Regex - haltosan/RA-python-tools GitHub Wiki

How To

Regex Syntax

An explanation from the beginning! For these examples, assume the regex must match the whole string. (Depending on the method you use, this may not be the case -- you can also match parts of strings. This is just to show what the regex itself would match.)

Regex Will Match... Won't Match... Explanation
Characters:
a 'a' 'b', 'ab', 'cat', etc. Written plainly, characters will match only themselves once (unless they have a special meaning).
. 'a', 'b', etc. 'aa', '\n', etc. The '.' symbol matches any single character except for a newline. See cheat sheet for more symbols.
cat 'cat' 'ca', 'cats', etc. The regex must match all plainly-written characters (all or nothing).
[ab] 'a', 'b' 'c', 'ab', etc. The [] define a character class. Any character inside is an option while matching.
[a-z] 'a', 'b'...'z' 'A', 'zz', etc. Character classes can hold ranges. Any single character from a-z will match (case sensitive).
[A-Za-z] 'A'...'Z', 'a'...'z' 'Aa', '?', etc. Character classes can hold multiple ranges.

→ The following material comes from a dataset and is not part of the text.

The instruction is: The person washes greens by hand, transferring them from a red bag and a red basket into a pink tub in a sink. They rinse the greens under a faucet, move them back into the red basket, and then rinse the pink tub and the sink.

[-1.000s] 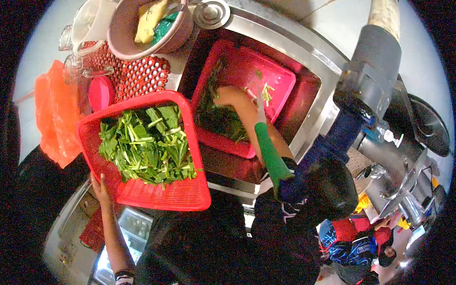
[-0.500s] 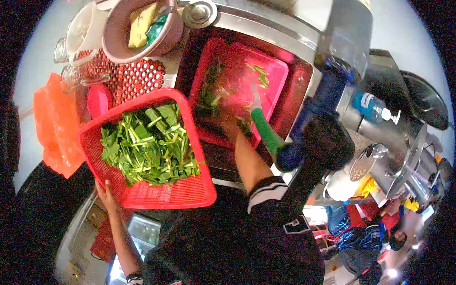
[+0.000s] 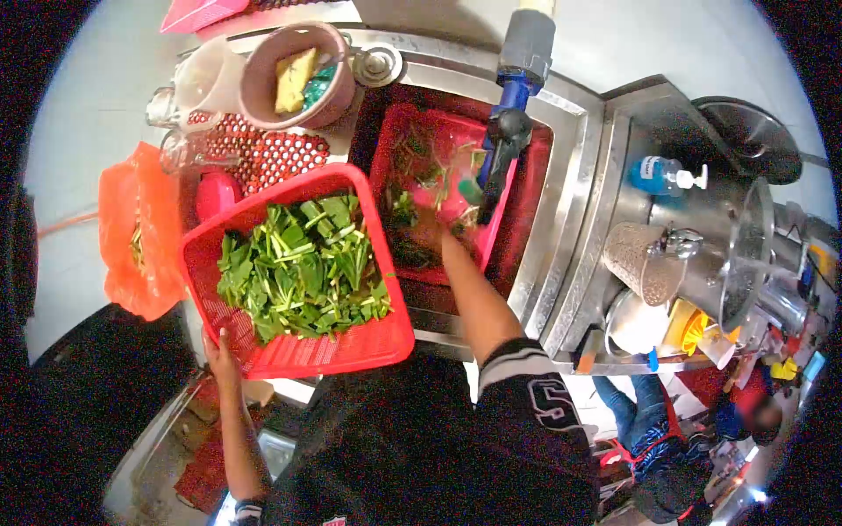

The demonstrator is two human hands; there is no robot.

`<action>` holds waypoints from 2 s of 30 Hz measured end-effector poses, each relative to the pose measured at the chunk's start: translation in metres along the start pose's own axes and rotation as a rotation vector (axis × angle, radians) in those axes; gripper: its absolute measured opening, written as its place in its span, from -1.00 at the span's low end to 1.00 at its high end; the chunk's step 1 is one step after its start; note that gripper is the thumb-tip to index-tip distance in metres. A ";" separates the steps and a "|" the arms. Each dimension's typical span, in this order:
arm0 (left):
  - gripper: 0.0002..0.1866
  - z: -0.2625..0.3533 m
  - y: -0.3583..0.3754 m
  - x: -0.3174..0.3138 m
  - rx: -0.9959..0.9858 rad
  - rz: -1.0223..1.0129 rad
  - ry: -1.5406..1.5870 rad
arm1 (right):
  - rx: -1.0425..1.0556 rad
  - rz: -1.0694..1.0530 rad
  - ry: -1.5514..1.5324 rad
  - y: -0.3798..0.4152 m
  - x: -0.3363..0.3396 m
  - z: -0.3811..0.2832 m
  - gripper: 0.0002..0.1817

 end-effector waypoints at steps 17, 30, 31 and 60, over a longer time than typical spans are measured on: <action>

Any character from A-Z or a-z will match.
[^a-z] 'A', '?', etc. 'a'...'z' The ^ symbol negates, so this character class matches anything that's not from a-z.
Quantifiers:
a|b 'a', 'b' 'ab', 'ba' The '|' symbol means match a or b (only one or the other)
a* '', 'a', 'aa'... 'b', '?', etc. The '*' symbol matches zero or more of whatever is right in front of it, as many as possible.
a+ 'a', 'aa'... '', 'b', etc. The '+' symbol matches one or more of whatever is right in front of it, as many as possible.
a? '', 'a' 'aa', 'b', etc. The '?' means optional, matching zero or one of whatever is right in front of it, as many as possible.
a{2} 'aa' '', 'a', 'aaa', etc. The {} match a specified number of whatever is right in front of them, as many as possible.
a{2,3} 'aa', 'aaa' '', 'a', 'aaaa', etc. The {} can also hold a range of numbers. {2,} represents 2 or more (no upper limit).
*?, +?, ??, {}? Adding a '?' symbol onto a quantifier makes it match the lowest number of times it can ('lazy' instead of 'greedy')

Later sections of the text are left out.